In my essays on Symbolism & Structure, I often refer to The Story of Heathcliff.1
While Wuthering Heights is a narrative of two families, it is the existence of Heathcliff which gives birth to the story. A story woven through three generations…
Heathcliff is a foundling…
“Starving, and houseless, and as good as dumb,” Heathcliff was discovered as an approximately seven-year-old child, on the streets of Liverpool.
Heathcliff is an Earnshaw by nature, though not by blood, and his virtues are the Earnshaw virtues: steadfastness, determination, and an unswerving dedication to the objects of his devotion.2

While we meet adult Heathcliff on the first page of Volume I: Chapter I, we learn the story of how he came to Wuthering Heights from Ellen “Nelly” Dean. In Chapter IV she remembers the day Heathcliff tumbled out of the master’s great coat:
The master tried to explain the matter; but he was really half dead with fatigue, and all that I could make out, amongst [Mrs. Earnshaw’s] scolding, was a tale of his seeing it starving, and houseless, and as good as dumb in the streets of Liverpool, where he picked it up and inquired for its owner. Not a soul knew to whom it belonged, he said, and his money and time being both limited, he thought it better to take it home with him at once, than run into vain expenses there; because he was determined he would not leave it as he found it.3
Mrs. Earnshaw was livid. Fourteen-year-old Hindley and six-year-old Catherine were in awe. Why a man with two children at home felt compelled to scoop another child up off the streets of Liverpool and boldly relocate him, we don’t know?

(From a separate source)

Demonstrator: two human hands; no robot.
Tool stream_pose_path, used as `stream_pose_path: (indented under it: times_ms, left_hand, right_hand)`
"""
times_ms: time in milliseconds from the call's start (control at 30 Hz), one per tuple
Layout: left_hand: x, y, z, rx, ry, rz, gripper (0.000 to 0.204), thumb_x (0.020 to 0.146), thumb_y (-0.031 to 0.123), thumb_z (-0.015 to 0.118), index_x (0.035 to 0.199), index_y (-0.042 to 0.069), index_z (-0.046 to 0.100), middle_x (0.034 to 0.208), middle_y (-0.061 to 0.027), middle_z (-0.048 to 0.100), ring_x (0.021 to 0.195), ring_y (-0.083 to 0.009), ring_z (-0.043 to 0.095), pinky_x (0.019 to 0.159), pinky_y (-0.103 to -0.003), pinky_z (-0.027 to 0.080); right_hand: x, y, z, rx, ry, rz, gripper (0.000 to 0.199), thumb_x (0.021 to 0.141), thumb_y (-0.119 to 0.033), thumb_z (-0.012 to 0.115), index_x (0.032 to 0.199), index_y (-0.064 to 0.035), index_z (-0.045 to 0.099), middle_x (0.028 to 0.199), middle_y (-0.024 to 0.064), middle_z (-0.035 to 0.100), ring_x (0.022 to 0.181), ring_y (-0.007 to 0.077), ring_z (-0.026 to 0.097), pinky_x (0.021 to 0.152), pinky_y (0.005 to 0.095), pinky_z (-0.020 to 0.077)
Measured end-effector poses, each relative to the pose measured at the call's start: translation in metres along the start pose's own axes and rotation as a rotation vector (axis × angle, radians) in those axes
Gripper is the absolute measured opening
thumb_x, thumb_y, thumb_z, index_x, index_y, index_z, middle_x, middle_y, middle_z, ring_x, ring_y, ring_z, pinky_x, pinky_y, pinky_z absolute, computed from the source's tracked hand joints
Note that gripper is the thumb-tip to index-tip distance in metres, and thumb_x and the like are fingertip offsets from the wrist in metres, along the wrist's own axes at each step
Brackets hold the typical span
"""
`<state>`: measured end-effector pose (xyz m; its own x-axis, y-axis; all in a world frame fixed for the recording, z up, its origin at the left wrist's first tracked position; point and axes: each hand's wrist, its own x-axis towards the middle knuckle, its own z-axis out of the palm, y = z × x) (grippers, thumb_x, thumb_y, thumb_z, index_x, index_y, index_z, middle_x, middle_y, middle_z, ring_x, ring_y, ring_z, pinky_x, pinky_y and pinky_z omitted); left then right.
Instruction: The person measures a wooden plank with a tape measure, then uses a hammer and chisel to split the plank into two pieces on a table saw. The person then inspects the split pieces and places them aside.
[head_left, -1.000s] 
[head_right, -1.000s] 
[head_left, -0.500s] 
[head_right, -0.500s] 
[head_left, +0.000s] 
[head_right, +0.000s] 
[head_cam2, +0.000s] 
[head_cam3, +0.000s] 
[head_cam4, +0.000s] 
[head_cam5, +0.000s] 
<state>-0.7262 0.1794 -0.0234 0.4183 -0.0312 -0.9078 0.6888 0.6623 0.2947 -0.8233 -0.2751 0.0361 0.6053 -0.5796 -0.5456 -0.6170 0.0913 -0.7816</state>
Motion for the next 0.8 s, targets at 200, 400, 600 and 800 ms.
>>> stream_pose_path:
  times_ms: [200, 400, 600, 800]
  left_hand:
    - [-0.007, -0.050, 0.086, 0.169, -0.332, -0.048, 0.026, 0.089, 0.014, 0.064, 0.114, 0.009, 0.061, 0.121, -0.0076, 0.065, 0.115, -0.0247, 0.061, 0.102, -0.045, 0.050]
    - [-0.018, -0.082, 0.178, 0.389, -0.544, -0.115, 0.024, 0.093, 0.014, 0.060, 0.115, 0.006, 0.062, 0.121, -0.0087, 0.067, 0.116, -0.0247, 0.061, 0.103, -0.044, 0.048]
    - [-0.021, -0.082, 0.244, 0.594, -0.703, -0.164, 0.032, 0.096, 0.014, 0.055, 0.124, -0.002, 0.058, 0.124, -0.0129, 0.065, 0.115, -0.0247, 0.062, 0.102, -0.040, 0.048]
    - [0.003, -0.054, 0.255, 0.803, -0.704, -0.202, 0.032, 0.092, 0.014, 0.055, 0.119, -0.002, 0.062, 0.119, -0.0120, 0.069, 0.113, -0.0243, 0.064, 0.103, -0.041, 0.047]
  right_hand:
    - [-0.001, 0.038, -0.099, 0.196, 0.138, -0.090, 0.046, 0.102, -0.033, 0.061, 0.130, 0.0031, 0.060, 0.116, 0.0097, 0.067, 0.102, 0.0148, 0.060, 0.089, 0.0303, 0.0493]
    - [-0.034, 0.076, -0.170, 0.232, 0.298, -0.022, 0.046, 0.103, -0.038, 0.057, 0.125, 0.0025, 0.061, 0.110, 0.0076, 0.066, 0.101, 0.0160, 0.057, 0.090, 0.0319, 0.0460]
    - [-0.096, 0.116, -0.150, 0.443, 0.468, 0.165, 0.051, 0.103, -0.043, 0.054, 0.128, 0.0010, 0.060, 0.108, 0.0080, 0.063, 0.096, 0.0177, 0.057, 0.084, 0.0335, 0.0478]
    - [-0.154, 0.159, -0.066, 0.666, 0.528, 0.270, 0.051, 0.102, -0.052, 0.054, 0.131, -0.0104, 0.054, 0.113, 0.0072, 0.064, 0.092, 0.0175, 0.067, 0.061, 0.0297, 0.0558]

However, we will learn the consequence of his hasty decision.
As housekeeper Mrs. Dean details for tenant Lockwood (and for us) the child’s impact on the family. She explains that what appeared to them a, ‘dirty, ragged, black-haired boy,’ was within days, christened Heathcliff—‘it was the name of a son who died in childhood, and it has served him ever since, both for Christian and surname.’
Also, within those few days, “Miss Cathy and he [became] very thick; but Hindley hated him.” Mrs. Dean confesses: “To say the truth I did the same…”
He seemed a sullen, patient child, hardened, perhaps, to ill-treatment: he would stand Hindley’s blows without winking or shedding a tear, and my pinches moved him only to draw in a breath, and open his eyes as if he had hurt himself by accident, and nobody was to blame.
And so, young Heathcliff was snatched from Liverpool and raised far from society in a home where he garnered brief affection from the elder Earnshaw, was mildly tolerated by Mrs. Earnshaw, physically and psychologically abused by Hindley Earnshaw as well as the housekeeper’s daughter (Nelly Dean)…and, Catherine? Catherine was different.
Cathy was much too fond of Heathcliff. And that is where the real story begins…
Heathcliff is the focus of most of my essays; unless they are part of the Read With Me series, those essays likely contain spoilers.
Brontë, Emily. The Annotated Wuthering Heights. Edited by Janet Gezari, The Belknap Press of Harvard University Press, 2014.
While charitable, in most aspects, Earnshaw shows few signs of altruistic behavior. Brontë was well aware of orphaned and starving children (fleeing the famine in Ireland), and likely, Heathcliff is modeled after those children.